Chapter Text
TAEHYUN🧪
I don’t understand how a book like this even exists.
Not at a university that prides itself on academic excellence, international rankings, and shaping the brightest minds in the country. Even if, in reality, half the students spend more time in the cafeteria than in class, and the other half survives on watered-down coffee and borrowed notes.
And yet, it exists.
It sits in a secluded corner of the library, third shelf from the back, Aisle B. The spine is black, untitled, and the cover is so battered it looks like it has survived a minor war or, at the very least, several generations of emotionally unstable students. On the first page there is a printed, laminated sign
Confession Book for Students
Write whatever you want
Respect
The word respect is underlined three times, as if that has ever accomplished anything.
Our tutor explained it to us during the first month of classes with an optimistic smile he clearly didn’t believe himself.

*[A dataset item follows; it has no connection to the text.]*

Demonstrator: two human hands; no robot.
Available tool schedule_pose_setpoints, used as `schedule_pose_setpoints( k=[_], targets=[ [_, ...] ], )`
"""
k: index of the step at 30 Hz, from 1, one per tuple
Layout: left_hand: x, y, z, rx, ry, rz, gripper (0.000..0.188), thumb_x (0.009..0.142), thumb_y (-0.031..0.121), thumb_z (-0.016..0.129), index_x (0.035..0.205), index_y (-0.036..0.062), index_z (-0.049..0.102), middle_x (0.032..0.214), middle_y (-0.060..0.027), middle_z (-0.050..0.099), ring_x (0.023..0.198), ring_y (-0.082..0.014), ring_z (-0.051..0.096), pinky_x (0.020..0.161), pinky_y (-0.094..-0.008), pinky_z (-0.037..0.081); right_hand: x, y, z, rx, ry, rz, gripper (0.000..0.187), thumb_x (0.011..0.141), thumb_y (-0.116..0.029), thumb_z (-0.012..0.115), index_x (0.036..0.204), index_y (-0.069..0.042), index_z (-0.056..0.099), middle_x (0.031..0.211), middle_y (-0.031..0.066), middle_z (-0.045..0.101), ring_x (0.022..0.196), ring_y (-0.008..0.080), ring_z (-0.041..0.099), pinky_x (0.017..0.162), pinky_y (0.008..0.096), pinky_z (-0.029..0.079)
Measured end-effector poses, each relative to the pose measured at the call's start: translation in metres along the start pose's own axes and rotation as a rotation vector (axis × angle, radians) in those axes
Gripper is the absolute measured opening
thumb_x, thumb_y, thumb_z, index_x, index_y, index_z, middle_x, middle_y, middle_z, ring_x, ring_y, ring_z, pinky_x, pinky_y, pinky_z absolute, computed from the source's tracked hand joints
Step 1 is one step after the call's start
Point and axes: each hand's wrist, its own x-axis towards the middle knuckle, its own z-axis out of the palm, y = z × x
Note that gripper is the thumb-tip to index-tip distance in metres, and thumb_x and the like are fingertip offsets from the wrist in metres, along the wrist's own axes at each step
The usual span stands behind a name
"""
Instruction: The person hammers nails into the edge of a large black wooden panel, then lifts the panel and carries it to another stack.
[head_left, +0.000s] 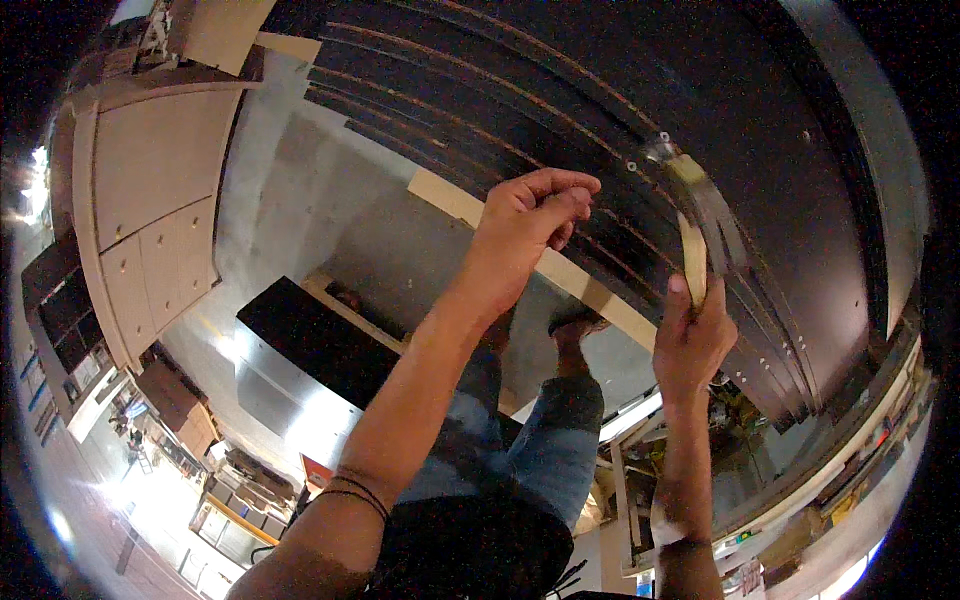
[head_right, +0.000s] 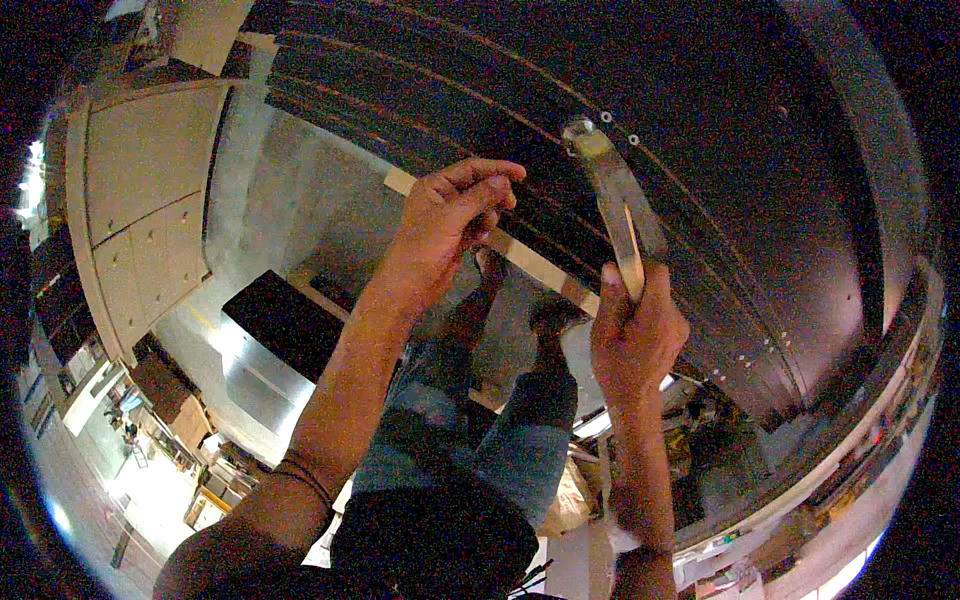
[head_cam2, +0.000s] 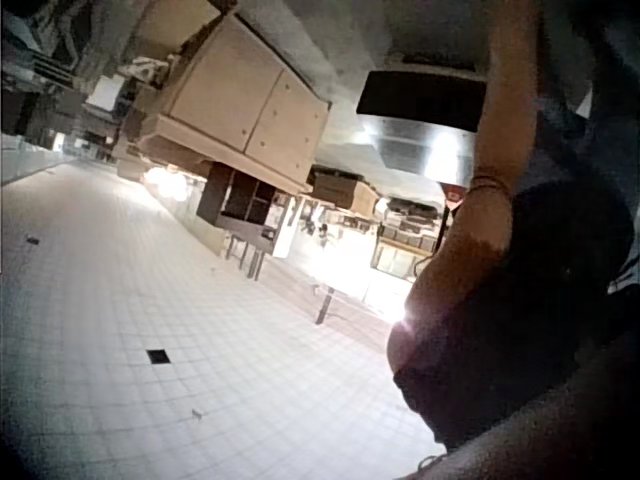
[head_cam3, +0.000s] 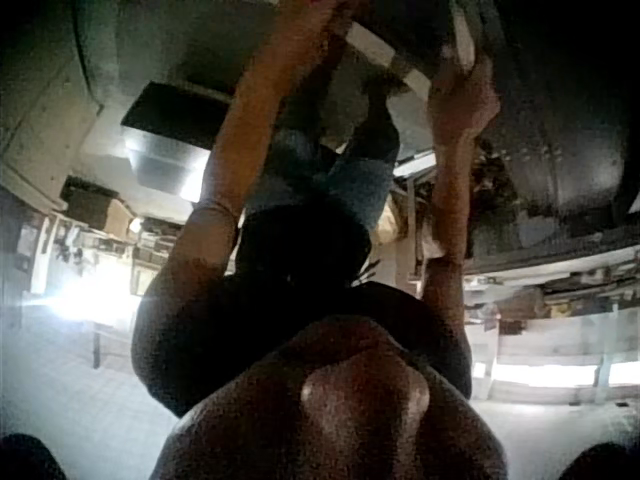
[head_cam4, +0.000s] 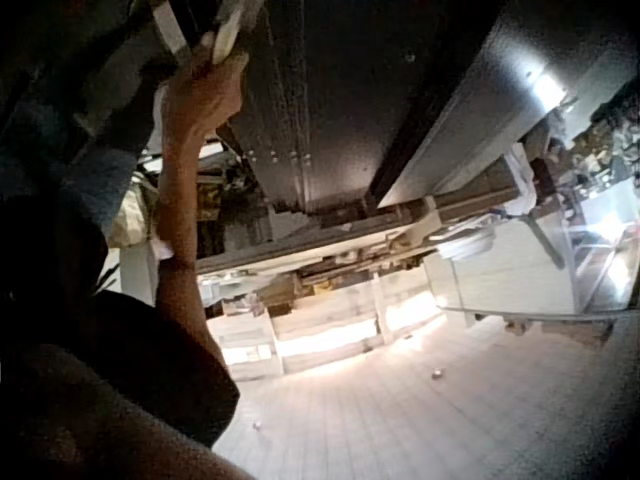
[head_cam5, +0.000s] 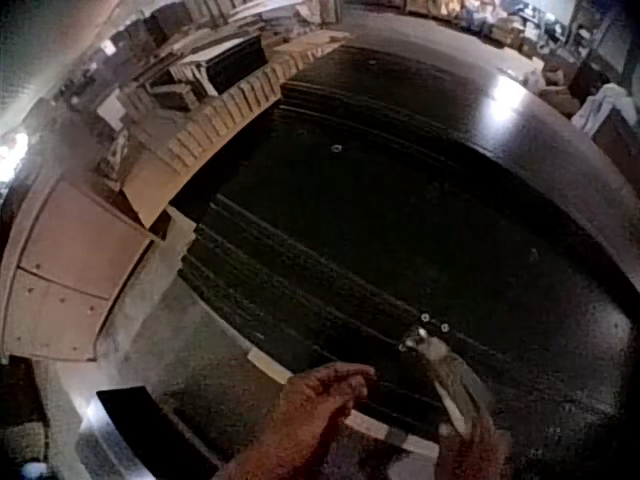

He said something about “building community” and “empathizing with others.” I thought, statistically speaking, this was going to end up full of drawn dicks and complaints about exams.
I wasn’t wrong.
I come almost every day.
Not because I want to write. I’ve never felt the need to tell my problems to an inanimate object. I come out of curiosity, to see what has changed. It is also a surprisingly effective way to try and understand the people who sit next to me in class and then act like you don’t exist outside of it.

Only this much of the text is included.